What this task involves:
Return the lines below exactly as they appear, please, starting with the first and ending with the one that contains "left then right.".

Given information:
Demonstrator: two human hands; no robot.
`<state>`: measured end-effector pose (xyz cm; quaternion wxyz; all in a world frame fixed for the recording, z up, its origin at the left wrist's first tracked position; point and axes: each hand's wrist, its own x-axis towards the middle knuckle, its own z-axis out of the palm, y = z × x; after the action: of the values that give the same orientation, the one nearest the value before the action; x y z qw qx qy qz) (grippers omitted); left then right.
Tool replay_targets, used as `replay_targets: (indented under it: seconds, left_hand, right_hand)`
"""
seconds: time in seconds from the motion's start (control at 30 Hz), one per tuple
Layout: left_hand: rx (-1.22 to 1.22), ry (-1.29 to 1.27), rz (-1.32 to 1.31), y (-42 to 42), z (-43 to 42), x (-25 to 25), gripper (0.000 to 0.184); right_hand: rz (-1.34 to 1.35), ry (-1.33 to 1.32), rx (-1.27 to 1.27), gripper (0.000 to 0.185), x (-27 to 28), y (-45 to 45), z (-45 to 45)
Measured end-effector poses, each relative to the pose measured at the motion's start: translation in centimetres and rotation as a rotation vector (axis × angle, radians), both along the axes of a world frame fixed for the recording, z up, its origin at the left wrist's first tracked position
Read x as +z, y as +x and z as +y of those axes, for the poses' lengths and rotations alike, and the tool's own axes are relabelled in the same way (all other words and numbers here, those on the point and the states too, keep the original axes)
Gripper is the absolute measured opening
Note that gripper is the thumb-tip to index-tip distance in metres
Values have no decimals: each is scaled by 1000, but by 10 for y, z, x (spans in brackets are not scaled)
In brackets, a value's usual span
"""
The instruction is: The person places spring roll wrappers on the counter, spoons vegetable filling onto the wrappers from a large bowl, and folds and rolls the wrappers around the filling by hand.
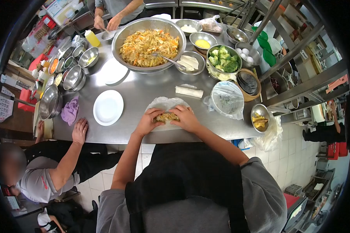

Task response:
Demonstrator: two human hands; no robot.
`<state>`: measured end-effector pose (xyz cm; quaternion wxyz; all in a world frame fixed for the recording, z up, its origin at the left wrist's first tracked position; point and axes: each hand's wrist, its own x-axis towards the middle knuckle, its own z-axis out of the palm, y = z × x; after the action: of the values that give the same orientation, the one nearest the value before the action; x y z qw qx qy qz) (grippers omitted); left then right.

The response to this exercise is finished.